# Python Higher Order Functions

### Practice Problems 

Please note that you may only use higher order functions **without access to global variables**. Your expression should contain only **map()**, **filter()**, **sorted**, **reduce()** and your custom functions.

We will be using only the citibike data (i.e. *citibike.csv*) for this homework.

In [4]:
import csv

## Task 1

You are provided a list of service status updates scraped from an MTA information website. Each update may indicate <i>Good Service</i>, <i>Planned Work</i>, or <i>Delays</i> for one or more subway lines. Our first objective is to list all the lines that are running with <i>Delays</i>. To guide you through the process, our problem are also split into smaller tasks.

In [1]:
# This is your input data, a list of subway line status.
# It is a list of string in a specific format

status = [
    '1,2,3 : Good Service',
    '4,5,6 : Delays',
    '7 : Good Service',
    'A,C : Good Service',
    'E : Planned Work',
    'G : Delays',
    'B,D,F,M : Good Service',
    'J,Z : Delays',
    'L : Good Service',
    'N,Q,R : Planned Work',
    'S : Good Service',
]

#### 1.1 Please complete the lambda expression to filter only the status updates for the lines that run with <i>Delays</i>.

In [2]:
#example how to quickly use lambda
example = lambda x: x+x
print example(10)

#Now lambda with a filter function to work on the list status
delays = filter(lambda x: 'Delays' in x, status)

print type(status)
print delays
print type(delays)

20
<type 'list'>
['4,5,6 : Delays', 'G : Delays', 'J,Z : Delays']
<type 'list'>


#### 1.2 Please complete the lambda expression below to convert each status line into a list of subway lines, i.e. <b><i>'4,5,6 : Delays'</i></b> would become <b><i>['4','5','6']</i></b>

In [3]:
# .split() takes in two parameters SEPARTOR and MAXSPLIT (optionals)
# .split(SEPARATOR, MAXSPLIT) the specified character ex: ',' and the maximum number of splits 

DelayLinesList = map( lambda x: x.split(' :')[0].split(','), filter(lambda x: 'Delays' in x, status) )
# We map the lambda function to the list we get from the previous filter
# the [0] is added bc we have a list of pairs separated by ':'

DelayLinesList

[['4', '5', '6'], ['G'], ['J', 'Z']]

#### 1.3 Please complete the reduce command below to convert each the list of subway lists given in <i>delayLineList</i> into a single list of subway lines running with delay.

In [4]:
delayLines = reduce( lambda x, y : x+y, DelayLinesList ) 
#To use reduce function, the second parameter has to be a sequence. 
#In the reduce function, the lambda fucntion takes two variables, 

delayLines
# After this, your delayLines should be
# ['4', '5', '6', 'G', 'J', 'Z']

['4', '5', '6', 'G', 'J', 'Z']

#### 1.4 Please complete the reduce command below to count the number of lines in <b>delayLines</b>.

In [5]:
delayLinesCount = reduce(lambda x, y: x+1 ,delayLines, 0) 
#NOT FORGET! Reduce can also take a THIRD parameter. It specifies where you want the reducing proccess to start

delayLinesCount

# After this, your delayLineCount should be
# 6

6

## Task 2

In this excercise, we would like to expand the combined service updatse into separate updates for each subway line. For example, instead of having a single line <b>'1,2,3 : Good Service'</b> to indicate that line 1, 2, and 3 are in good service, we would like to convert that into 3 separate updates: <b>'1 : Good Service'</b>, <b>'2 : Good Service'</b>, and <b>'3 : Good Service'</b>.

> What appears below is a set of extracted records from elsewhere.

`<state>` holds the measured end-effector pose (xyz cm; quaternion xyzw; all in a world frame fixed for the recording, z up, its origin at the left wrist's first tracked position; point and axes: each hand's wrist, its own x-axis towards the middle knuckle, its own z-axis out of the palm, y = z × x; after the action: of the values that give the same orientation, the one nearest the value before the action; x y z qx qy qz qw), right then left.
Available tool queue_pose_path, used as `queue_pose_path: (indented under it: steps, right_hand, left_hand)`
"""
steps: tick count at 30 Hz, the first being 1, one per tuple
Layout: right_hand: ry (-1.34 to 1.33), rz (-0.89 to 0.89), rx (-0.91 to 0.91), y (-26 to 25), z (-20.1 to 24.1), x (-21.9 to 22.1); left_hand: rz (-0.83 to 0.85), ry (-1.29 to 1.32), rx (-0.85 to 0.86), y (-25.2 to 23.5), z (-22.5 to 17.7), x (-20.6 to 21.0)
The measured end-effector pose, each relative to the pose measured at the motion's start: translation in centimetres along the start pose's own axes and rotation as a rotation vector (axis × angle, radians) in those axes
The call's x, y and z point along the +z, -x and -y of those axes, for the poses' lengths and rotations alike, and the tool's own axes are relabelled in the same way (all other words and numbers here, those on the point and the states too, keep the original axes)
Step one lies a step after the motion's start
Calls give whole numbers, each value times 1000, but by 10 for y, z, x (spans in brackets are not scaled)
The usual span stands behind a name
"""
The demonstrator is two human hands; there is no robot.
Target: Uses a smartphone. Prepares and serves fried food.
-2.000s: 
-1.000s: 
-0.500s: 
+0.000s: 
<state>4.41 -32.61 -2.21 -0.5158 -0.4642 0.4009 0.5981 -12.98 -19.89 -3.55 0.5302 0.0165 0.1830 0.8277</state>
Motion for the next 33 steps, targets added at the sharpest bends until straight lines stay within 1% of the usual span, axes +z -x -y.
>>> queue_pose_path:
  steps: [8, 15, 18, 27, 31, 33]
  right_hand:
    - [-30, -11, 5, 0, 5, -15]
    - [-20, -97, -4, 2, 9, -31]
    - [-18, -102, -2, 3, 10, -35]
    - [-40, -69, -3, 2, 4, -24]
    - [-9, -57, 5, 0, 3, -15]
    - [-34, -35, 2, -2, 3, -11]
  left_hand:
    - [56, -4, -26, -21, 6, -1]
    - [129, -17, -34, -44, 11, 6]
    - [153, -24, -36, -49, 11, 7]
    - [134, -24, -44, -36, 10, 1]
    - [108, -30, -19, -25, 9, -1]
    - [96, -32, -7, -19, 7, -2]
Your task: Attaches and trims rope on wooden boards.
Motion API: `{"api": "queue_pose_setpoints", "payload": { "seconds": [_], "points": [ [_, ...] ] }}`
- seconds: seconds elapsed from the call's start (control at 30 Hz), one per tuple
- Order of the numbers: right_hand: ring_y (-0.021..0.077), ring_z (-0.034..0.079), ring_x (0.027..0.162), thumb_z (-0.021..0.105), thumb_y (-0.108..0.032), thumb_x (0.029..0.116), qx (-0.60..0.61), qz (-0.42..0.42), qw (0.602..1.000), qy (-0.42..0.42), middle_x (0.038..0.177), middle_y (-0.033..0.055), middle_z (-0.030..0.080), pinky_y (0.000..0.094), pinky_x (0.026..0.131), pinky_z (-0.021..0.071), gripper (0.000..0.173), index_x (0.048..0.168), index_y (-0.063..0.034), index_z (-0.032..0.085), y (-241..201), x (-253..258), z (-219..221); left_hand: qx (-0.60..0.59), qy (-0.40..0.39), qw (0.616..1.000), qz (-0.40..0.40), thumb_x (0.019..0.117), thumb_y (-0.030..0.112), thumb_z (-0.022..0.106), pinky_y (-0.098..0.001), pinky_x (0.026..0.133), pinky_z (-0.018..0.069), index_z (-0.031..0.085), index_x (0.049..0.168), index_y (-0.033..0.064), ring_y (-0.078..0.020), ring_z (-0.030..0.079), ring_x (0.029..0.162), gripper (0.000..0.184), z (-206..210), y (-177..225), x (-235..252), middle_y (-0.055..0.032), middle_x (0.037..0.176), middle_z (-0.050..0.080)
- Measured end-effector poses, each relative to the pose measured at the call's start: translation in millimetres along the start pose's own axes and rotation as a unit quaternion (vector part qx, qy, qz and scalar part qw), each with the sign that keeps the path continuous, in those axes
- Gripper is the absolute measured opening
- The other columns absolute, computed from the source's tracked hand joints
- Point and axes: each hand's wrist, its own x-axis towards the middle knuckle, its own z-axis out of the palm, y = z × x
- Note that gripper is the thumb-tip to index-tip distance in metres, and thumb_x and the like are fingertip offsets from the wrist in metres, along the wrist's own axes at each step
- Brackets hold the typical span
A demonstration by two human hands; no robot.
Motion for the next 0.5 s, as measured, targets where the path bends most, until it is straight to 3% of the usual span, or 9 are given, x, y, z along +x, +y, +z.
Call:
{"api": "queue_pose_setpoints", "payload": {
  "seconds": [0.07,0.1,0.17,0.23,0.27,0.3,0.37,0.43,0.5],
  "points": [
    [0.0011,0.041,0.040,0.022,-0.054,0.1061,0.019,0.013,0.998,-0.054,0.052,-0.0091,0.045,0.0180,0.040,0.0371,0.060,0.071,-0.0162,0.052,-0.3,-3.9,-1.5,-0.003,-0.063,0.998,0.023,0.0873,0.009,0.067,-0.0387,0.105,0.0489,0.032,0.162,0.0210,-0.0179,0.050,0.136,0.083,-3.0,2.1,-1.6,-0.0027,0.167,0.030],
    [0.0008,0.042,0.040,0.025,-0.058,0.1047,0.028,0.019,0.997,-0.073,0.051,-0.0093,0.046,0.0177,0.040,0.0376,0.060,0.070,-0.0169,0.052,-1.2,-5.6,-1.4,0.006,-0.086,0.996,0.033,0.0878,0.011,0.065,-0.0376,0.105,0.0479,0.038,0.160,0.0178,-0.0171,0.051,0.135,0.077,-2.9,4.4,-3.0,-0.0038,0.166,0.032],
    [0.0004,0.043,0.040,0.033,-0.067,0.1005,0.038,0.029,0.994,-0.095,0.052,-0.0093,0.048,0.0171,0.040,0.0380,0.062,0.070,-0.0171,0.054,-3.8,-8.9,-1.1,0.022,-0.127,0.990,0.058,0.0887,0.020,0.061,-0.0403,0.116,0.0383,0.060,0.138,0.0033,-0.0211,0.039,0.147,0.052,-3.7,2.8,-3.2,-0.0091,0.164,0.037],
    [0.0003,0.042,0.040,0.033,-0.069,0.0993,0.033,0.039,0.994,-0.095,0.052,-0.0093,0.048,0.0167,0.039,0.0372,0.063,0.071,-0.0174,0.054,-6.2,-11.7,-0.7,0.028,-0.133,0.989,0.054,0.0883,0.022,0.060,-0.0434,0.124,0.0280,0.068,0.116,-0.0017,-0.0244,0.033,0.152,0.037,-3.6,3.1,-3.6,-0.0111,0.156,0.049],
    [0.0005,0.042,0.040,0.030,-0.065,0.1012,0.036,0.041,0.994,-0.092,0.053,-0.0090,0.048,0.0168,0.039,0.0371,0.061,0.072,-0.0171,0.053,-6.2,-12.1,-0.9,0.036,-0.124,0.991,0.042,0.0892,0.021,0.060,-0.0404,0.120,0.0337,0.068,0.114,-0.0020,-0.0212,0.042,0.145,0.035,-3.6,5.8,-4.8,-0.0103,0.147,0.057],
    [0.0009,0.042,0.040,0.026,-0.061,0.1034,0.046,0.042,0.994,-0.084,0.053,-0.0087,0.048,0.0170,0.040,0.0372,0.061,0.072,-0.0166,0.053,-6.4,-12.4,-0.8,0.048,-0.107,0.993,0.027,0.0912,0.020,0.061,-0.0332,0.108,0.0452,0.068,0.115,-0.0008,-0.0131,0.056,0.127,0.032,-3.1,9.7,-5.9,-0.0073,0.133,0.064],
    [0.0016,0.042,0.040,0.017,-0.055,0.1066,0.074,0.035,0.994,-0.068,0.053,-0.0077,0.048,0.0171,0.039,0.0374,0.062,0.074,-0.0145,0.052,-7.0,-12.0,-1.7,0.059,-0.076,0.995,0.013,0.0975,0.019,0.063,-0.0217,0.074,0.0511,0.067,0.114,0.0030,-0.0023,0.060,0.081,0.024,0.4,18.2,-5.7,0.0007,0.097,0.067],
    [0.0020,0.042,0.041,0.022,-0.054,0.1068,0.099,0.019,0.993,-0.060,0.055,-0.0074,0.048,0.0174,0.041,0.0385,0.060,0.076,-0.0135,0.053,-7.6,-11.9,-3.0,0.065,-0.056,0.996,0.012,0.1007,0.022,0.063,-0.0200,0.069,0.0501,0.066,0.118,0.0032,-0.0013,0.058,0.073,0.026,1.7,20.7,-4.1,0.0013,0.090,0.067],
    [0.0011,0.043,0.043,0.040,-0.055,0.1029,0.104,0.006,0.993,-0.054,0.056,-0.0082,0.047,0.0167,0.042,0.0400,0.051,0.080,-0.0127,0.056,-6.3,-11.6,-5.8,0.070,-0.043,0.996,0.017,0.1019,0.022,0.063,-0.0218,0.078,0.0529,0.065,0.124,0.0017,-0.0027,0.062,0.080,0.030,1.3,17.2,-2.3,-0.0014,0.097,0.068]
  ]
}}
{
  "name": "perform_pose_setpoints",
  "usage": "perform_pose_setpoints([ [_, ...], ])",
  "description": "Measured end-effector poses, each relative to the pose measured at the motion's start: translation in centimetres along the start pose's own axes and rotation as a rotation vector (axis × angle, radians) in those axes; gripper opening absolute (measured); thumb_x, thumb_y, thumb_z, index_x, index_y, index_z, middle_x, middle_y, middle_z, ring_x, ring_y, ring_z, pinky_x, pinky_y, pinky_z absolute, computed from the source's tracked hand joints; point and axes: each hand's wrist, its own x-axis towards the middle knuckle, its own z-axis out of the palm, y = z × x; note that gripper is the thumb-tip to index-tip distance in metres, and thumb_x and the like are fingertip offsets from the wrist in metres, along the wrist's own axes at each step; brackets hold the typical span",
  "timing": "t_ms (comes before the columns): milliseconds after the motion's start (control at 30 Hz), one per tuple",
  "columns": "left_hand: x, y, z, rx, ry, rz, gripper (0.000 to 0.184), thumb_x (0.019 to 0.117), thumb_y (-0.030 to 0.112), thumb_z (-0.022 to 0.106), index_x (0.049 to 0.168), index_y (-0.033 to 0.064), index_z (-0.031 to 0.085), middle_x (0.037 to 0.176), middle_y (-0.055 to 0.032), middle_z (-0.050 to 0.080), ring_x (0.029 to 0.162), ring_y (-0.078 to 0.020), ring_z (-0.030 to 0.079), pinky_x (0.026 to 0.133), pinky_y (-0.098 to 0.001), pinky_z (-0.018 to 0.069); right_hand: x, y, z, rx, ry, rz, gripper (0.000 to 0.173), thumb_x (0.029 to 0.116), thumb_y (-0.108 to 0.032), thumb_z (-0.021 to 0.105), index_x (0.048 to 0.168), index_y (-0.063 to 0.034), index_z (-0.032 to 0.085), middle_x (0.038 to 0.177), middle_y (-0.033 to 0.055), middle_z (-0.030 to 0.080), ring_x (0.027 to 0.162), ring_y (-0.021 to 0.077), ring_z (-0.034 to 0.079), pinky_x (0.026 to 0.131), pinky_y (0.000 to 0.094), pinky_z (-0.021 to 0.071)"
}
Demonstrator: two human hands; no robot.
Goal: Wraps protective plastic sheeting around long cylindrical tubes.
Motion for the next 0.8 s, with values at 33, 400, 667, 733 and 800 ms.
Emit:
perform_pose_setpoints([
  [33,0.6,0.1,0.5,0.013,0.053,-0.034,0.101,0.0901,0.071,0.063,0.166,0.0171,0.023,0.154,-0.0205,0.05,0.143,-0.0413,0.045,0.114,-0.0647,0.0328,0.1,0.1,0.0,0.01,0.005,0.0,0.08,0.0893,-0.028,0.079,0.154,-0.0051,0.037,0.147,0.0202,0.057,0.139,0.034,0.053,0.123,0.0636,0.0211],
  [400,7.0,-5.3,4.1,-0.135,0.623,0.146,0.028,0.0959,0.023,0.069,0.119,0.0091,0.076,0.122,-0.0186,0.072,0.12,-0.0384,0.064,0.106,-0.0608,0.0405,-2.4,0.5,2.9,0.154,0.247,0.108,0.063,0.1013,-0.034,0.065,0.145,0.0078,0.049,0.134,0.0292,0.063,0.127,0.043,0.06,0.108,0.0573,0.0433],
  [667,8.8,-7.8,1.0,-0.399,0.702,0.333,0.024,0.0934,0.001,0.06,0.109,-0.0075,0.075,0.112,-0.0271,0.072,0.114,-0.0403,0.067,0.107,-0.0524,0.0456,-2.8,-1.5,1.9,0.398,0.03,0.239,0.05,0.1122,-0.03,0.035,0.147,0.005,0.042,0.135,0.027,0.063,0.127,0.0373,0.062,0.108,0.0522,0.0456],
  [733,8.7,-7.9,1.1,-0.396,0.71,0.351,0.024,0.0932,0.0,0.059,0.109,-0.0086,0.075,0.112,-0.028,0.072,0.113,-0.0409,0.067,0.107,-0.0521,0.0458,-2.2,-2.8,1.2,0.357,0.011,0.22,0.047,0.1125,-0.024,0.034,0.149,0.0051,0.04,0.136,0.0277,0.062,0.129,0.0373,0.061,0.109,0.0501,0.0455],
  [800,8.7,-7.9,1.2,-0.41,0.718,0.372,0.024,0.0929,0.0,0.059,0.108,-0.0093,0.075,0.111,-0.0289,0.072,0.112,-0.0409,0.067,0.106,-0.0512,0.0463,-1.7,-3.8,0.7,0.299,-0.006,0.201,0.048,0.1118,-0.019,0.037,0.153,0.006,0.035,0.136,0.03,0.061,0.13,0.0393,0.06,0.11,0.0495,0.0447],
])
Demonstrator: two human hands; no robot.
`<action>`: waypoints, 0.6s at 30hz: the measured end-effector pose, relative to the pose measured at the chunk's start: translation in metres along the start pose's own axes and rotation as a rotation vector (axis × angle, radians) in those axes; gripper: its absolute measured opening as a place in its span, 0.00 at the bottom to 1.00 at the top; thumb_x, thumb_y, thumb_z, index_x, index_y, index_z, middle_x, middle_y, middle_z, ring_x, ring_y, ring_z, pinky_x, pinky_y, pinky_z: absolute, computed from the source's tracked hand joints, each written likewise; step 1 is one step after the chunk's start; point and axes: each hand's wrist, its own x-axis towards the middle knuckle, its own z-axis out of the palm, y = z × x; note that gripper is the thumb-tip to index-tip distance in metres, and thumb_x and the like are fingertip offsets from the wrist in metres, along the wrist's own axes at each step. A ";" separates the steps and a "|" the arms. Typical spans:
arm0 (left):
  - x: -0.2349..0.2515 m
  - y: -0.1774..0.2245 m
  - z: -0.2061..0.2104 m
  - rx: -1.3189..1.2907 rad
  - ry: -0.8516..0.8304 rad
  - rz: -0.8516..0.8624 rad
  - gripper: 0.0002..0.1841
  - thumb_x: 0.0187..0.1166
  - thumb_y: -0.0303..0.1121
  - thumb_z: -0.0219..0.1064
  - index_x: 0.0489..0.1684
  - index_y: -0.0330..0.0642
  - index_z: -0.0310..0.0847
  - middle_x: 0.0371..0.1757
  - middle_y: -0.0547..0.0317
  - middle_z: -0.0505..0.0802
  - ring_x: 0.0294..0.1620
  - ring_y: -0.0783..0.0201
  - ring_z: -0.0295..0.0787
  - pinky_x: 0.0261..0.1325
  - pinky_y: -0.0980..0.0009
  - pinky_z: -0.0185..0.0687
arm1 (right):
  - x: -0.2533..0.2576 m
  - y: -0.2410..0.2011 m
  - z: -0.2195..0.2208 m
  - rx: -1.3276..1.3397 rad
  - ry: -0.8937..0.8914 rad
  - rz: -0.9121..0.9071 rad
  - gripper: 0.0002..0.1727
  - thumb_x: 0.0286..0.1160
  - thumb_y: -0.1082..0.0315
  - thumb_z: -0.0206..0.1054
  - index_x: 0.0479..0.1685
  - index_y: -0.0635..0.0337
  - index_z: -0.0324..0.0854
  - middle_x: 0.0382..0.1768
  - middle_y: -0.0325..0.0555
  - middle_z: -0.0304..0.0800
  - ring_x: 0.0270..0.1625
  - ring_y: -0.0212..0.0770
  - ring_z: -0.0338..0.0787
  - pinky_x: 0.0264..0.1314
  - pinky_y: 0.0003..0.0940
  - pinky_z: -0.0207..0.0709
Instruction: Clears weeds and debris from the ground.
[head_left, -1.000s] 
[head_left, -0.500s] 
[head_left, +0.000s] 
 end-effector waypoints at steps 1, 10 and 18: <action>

You are tasked to write a chain of map(), filter(), and/or reduce() to convert the <b>status</b> variable into a list like below:

['1 : Good Service',
 '2 : Good Service',
 '3 : Good Service',
 '4 : Delays',
 '5 : Delays',
 '6 : Delays',
 '7 : Good Service',
 'A : Good Service',
 'C : Good Service',
 'E : Planned Work',
 'G : Delays',
 'B : Good Service',
 'D : Good Service',
 'F : Good Service',
 'M : Good Service',
 'J : Delays',
 'Z : Delays',
 'L : Good Service',
 'N : Planned Work',
 'Q : Planned Work',
 'R : Planned Work',
 'S : Good Service']

In [123]:
def transformLine(row):
    subway, status = row.split(':') 
    subway = subway.split(',')
    return map(lambda x: x + ':' + status,  subway)
    
#updates = map(transformLine, status)

updates = reduce(lambda x, y: x + y , map(transformLine, status))
    
print ('\n').join(updates)

#status
# ['1,2,3 : Good Service',
#  '4,5,6 : Delays',
#  '7 : Good Service',
#  'A,C : Good Service',
#  'E : Planned Work',
#  'G : Delays',
#  'B,D,F,M : Good Service',
#  'J,Z : Delays',
#  'L : Good Service',
#  'N,Q,R : Planned Work',
#  'S : Good Service']


1: Good Service
2: Good Service
3 : Good Service
4: Delays
5: Delays
6 : Delays
7 : Good Service
A: Good Service
C : Good Service
E : Planned Work
G : Delays
B: Good Service
D: Good Service
F: Good Service
M : Good Service
J: Delays
Z : Delays
L : Good Service
N: Planned Work
Q: Planned Work
R : Planned Work
S : Good Service


## Task 3

In this excercise, you are tasked to perform a similar task as in Task 1 of Homework 1 but extracting the birth year of the first 'Subscriber' ride of the day from the *citibike.csv*. However, instead of iterating through the stream using generators, you are asked to complete the task using higher order functions map(), filter() and/or reduce(). You are free to define additional functions to be used in your higher order functions, however, you are not allowed to use global variables within these functions without being passed in as arguments.

In [36]:
def reducer(finalList, row): # (__output__, __input__) 
    if row['usertype'] == 'Subscriber': #checks if user is subscriber
        day = row['starttime'].split(' ')[0] #grabs the start time and splits it to grab current day: 2015-02-01
        
        if len(finaList) == 0 or xyz[-1][0] < day: # if list empty or if last element is less than the day grabbed above ^^^
            finalList.append((day, row['birth_year'])) #append to list a tuple: [(day , 'birth_year')]
    return finalList
    
with open('citibike.csv','r') as fi:
    reader = csv.DictReader(fi)
    first_birth_years = map(lambda x: x[1], reduce(reducer, reader, [])) # reduce( __function__ , __iterable__ , __initializer__ )
    
first_birth_years

['1978', '1992', '1982', '1969', '1971', '1989', '1963']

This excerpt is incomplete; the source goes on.